Implemented theming across different window managers:

  • Stylix Integration: For Sway/Hyprland/XMonad with system-wide theming
  • Plasma6 Theming: Separate theming via environment isolation
  • Theme Containment: Ensures no conflicts between different theming systems
  • Dynamic Theme Switching: Via Stylix refresh
  • 55+ Base16 Themes: Supported for consistent visual experience

Technical Implementation Details

Observability/Operations:

  • Maintenance script logs to maintenance.log with rotation (max 3 files, 1MB threshold)
  • Systemd service logs for backup operations
  • NixOS system generations provide rollback capability and change history
  • Git history tracks all configuration changes
  • Documentation Router/Catalog provides visibility into system structure

Infrastructure Scale: 161 Nix files, 9+ profiles, 79 automation scripts, 103 documentation files, 579 Git commits

Result

Infrastructure as Code Achievement

161 Nix configuration files define entire operating system, version-controlled in Git repository, ensuring complete reproducibility and instant system recovery across 9+ profiles. The declarative approach enables rebuilding any system from scratch with identical configuration, eliminating "works on my machine" issues.

Multi-System Management Success

Profile system enables 9+ different system configurations (desktop, laptop, servers, WSL) from single codebase with minimal duplication. Flake lock ensures identical systems across machines and time, demonstrating true Infrastructure as Code reproducibility.

Automation Infrastructure Impact

Unified phoenix command interface eliminates complex Nix commands, and comprehensive install.sh script (1000+ lines) automates installation process. 79 automation scripts for installation, synchronization, and maintenance reduce operational overhead and eliminate manual errors.
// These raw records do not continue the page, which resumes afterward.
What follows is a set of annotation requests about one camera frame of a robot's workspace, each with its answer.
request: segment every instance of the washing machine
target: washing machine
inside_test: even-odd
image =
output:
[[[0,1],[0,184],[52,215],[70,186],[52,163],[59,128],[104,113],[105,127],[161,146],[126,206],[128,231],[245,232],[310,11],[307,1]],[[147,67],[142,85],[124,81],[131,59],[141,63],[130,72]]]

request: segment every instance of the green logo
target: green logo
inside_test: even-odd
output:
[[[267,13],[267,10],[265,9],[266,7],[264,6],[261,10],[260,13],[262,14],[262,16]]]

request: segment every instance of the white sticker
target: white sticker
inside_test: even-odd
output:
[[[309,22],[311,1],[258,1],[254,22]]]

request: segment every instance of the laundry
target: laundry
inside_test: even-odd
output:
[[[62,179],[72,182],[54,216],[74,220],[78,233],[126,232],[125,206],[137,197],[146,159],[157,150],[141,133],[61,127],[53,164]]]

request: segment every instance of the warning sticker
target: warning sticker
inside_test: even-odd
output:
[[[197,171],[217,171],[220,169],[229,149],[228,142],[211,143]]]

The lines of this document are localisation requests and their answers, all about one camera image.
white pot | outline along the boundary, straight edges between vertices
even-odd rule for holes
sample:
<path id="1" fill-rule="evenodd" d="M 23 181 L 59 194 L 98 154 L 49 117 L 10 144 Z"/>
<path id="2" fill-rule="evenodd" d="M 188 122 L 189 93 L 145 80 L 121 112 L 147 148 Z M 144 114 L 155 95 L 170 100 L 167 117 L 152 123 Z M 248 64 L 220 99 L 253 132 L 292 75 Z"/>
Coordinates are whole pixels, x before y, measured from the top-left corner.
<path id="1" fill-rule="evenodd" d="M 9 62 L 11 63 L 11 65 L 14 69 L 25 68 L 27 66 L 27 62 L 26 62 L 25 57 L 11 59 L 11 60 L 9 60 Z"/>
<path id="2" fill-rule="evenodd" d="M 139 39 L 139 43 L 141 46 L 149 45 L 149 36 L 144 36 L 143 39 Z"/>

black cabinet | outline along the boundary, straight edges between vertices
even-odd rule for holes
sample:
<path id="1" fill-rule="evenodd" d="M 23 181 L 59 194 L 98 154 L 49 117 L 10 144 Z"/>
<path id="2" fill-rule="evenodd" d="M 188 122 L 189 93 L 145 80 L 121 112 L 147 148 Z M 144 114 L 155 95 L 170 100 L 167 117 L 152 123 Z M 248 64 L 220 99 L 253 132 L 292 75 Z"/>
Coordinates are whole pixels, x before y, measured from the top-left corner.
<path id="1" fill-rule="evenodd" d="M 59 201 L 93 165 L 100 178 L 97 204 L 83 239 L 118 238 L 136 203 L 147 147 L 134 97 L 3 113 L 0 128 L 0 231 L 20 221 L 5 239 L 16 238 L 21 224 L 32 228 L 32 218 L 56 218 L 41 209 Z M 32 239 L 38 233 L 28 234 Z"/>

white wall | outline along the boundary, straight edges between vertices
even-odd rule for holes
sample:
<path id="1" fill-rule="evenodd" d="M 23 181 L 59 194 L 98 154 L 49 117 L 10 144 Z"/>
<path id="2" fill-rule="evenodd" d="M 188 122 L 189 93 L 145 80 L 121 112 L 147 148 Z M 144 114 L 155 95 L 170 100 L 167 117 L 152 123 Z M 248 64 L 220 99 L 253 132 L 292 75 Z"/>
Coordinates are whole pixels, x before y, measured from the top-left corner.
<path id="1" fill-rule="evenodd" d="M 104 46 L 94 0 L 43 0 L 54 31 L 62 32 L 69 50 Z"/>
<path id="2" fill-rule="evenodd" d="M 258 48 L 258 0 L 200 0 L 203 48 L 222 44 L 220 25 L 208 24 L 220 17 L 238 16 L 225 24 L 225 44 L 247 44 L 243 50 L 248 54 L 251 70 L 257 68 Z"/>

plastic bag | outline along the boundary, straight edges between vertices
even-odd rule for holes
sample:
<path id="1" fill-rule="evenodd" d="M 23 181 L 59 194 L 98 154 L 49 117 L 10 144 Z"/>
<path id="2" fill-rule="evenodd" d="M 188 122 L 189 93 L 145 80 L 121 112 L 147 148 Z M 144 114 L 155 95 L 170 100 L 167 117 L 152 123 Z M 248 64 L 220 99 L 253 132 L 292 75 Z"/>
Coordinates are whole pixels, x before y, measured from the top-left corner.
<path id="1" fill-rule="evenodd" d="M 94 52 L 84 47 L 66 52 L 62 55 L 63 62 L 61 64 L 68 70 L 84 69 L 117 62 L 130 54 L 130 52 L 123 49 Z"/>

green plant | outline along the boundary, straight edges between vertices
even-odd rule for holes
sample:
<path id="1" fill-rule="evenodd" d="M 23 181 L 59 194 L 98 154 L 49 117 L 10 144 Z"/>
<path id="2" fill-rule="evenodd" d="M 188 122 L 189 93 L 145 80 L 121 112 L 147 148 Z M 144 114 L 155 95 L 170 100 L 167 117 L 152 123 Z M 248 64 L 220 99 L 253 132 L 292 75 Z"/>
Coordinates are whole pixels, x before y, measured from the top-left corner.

Security Architecture Excellence

17 security modules with centralized defaults (firewall, LUKS encryption, SSH, fail2ban, polkit, application sandboxing) ensure consistent security posture across all systems. Security-first approach with explicit overrides required prevents accidental security degradation.

Documentation Infrastructure Success

103 markdown documentation files with Router/Catalog system enable efficient navigation. Auto-generated indexes prevent documentation drift, and Router-first retrieval protocol enables efficient context scoping for AI agents, demonstrating systematic knowledge management.

Technical Stack

NixOS, Nix Flakes, Home Manager, systemd, Git, Python (documentation generator), Stylix, Restic, LUKS, Firejail, Polkit, fail2ban

Conclusion

The NixOS Infrastructure as Code project exemplifies replicable & resilient systems engineering through comprehensive Infrastructure as Code. By defining the entire operating system declaratively and version-controlling all configurations, the project enables instant system recovery and complete reproducibility across 9+ profiles. The holistic "full-stack" infrastructure view spans from kernel modules to applications, demonstrating deep understanding of system architecture. The security-first approach with centralized defaults ensures consistent security posture, while the documentation Router/Catalog system showcases systematic knowledge management. This infrastructure investment—doing it right the first time—eliminates technical debt and accelerates future growth, transforming system management from manual, error-prone processes into automated, replicable infrastructure. The project demonstrates how Infrastructure as Code principles can be applied at the operating system level, creating truly replicable and resilient systems.